Yan Rusheng fingió no ver. Agarró a Xuxu con más fuerza en su muñeca.
'Mujer tonta, ¿qué es tan gracioso?'
Cuando llegaron a la entrada, Yan Rusheng abrió la puerta. Había aparcado su coche en la esquina del patio opuesto.
Cuando vio su auto, su rostro se hundió de inmediato. Al momento siguiente, abandonó su control sobre Xuxu y se dirigió hacia la parte delantera de su coche. Se agachó y miró las ruedas delanteras.
Xuxu también se dio cuenta de que algo estaba mal y se acercó para echar un vistazo. Una de las ruedas delanteras estaba completamente desinflada, y el auto estaba inclinado hacia un lado.
Yan Rusheng se agachó para inspeccionar la rueda inclinada hacia la pared. Había un gran agujero en él, y había muchas partículas negras en el suelo. Una mirada y uno podría decir que alguien había hecho un agujero con un taladro eléctrico.
Se dio la vuelta y miró los alrededores: había un taller de procesamiento de PVC a unos cinco metros.
Su rostro encantador se volvió más sombrío y de mal humor. Apretó los puños en silencio, casi mordiéndose los dientes.
'Esa punk femenina, solo espera!'
"¿Que esta pasando?" preguntó Xuxu mientras señalaba el volante.
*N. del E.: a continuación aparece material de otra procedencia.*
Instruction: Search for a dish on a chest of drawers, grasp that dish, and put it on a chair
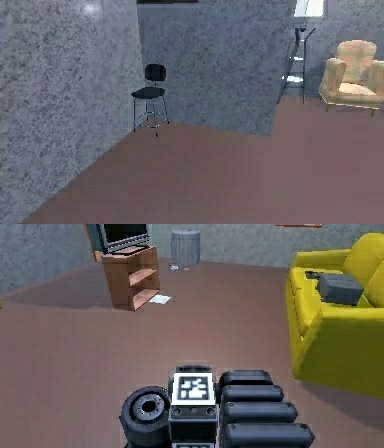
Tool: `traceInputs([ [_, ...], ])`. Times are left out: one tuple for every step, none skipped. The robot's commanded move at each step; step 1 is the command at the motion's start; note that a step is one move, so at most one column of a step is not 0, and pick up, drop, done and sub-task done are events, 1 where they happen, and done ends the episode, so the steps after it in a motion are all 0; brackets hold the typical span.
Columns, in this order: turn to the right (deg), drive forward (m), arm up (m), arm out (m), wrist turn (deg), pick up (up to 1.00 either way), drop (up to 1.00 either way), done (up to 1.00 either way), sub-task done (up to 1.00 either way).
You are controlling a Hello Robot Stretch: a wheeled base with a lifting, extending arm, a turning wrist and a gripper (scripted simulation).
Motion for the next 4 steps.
traceInputs([
  [0.0,1.0,0.0,0.0,0.0,0.0,0.0,0.0,0.0],
  [0.0,0.9,0.0,0.0,0.0,0.0,0.0,0.0,0.0],
  [-45.0,0.0,0.0,0.0,0.0,0.0,0.0,0.0,0.0],
  [-45.0,0.0,0.0,0.0,0.0,0.0,0.0,0.0,0.0],
])
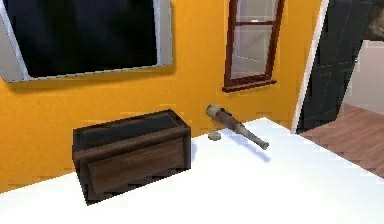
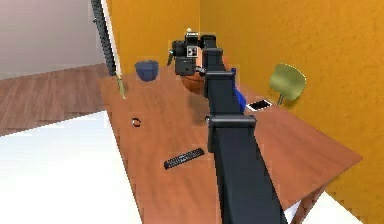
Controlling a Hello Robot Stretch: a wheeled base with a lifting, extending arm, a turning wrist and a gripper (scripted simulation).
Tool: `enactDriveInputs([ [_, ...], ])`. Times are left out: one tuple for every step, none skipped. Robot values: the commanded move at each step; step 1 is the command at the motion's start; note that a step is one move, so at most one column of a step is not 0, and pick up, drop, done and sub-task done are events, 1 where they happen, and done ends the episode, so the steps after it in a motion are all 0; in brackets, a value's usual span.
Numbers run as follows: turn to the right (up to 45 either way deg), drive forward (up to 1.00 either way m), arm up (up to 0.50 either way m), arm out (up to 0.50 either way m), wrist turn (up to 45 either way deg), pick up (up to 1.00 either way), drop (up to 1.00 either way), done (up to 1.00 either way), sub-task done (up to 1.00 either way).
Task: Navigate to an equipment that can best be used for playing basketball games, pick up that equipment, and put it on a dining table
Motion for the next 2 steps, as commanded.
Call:
enactDriveInputs([
  [0.0,0.00,-0.32,0.00,0.0,0.00,0.00,0.00,0.00],
  [0.0,0.00,0.00,0.00,0.0,0.00,1.00,0.00,0.00],
])
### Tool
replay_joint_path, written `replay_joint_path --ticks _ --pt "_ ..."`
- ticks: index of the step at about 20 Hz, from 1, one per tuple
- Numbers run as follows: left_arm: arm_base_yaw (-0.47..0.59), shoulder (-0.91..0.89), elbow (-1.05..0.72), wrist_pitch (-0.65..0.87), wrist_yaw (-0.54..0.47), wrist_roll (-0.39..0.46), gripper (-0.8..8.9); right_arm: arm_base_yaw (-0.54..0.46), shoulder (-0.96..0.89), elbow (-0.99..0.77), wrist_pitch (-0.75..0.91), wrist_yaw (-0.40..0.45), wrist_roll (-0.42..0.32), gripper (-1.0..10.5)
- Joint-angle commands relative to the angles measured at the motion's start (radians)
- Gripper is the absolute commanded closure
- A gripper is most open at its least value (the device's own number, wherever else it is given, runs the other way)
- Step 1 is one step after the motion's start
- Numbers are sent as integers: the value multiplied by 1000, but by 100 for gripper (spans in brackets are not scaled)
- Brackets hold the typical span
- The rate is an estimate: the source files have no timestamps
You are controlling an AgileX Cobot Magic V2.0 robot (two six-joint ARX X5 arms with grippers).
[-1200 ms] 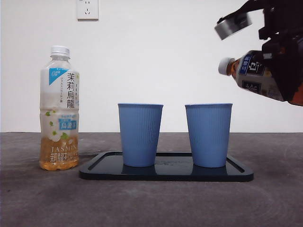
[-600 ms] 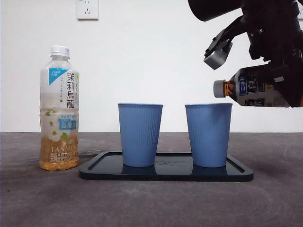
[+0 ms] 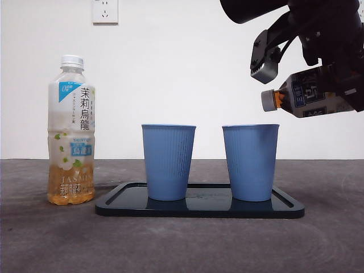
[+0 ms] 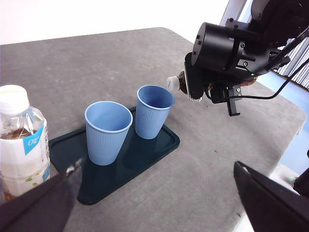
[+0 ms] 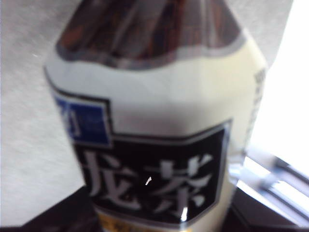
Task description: Pour the drink into the cup
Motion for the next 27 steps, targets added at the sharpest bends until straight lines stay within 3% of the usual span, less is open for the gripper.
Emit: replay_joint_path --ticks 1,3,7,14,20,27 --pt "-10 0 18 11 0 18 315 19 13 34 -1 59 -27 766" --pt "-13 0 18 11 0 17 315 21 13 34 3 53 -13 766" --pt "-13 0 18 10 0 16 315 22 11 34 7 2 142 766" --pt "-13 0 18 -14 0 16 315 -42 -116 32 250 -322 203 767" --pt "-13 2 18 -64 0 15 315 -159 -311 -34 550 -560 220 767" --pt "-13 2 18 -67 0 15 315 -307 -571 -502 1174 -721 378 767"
También podía decir qué había causado el agujero: un taladro eléctrico.
Obviamente, alguien debe haberlo hecho a propósito.
Antes de que Yan Rusheng pudiera responder, ella hizo otra suposición. "¿Podría ser el mendigo que mencionaste antes?"
Yan Rusheng asintió a Xuxu mientras hacía todo lo posible por reprimir su ira creciente. "Seguro."
Xuxu también se sintió un poco enojado y encontró al mendigo demasiado odioso y mezquino.
Ella deliberó por un momento antes de decir: "Ya que no tenemos un auto ahora, no nos vayamos más".
Yizhong estaba bastante lejos de su ubicación actual, mientras que el hogar estaba a solo unas pocas paradas de distancia.
"Déjame hacer una llamada y que alguien traiga un auto". Yan Rusheng rápidamente se metió la mano en los bolsillos y sacó su celular.
Xuxu frunció el ceño. "No te preocupes. Ya es tarde. Para cuando lleguemos allí, estaría lleno de gente".
Retiró su bolsa de la mano de Yan Rusheng, se dio la vuelta y caminó hacia la carretera.
Yan Rusheng inmediatamente la siguió. "Xuxu".
Xuxu respondió: "Me voy a casa. Mañana irás al condado costero, así que ve a casa y descansa temprano también".
Yan Rusheng notó que sus manos ya estaban metidas dentro de los bolsillos de su abrigo de plumas, y él se sintió extremadamente molesto.
Esa punk femenina había arruinado un plan bien pensado al final.
De hecho, hoy podría haber sido el día para que él llevara su relación un paso más allá. Después de la cena, había planeado llevarla al patio de Yizhong, paseando de la mano con ella por el arroyo en el callejón de Yizhong, recordando el pasado.
¡Oh, qué maravilloso sería eso!
¿Quién sabe? Ella podría al instante reavivar su amor por él o incluso perder el control de sus emociones y besarlo.
El plan que le había emocionado toda la tarde …
"Xuxu, por favor espera un rato." El joven maestro Yan reflexionó y pareció haber recordado algo de repente.
Después de llamar a Xuxu, se dio la vuelta y corrió de regreso al coche mientras tiraba las llaves. Abrió la puerta trasera del pasajero, se inclinó y recuperó el ramo de rosas.
Luego cerró la puerta.
Xuxu giró su cuerpo hacia un lado y miró al hombre que caminaba hacia ella. Bajo el sol poniente, su hermoso rostro se veía aún más hermoso que las flores en sus manos, como un remanente de los tiempos antiguos.
Sus hermosas mejillas se sonrojaron con un tinte rojo. Justo cuando Yan Rusheng estaba a punto de alcanzarla, se dio la vuelta, aceleró sus pasos y avanzó.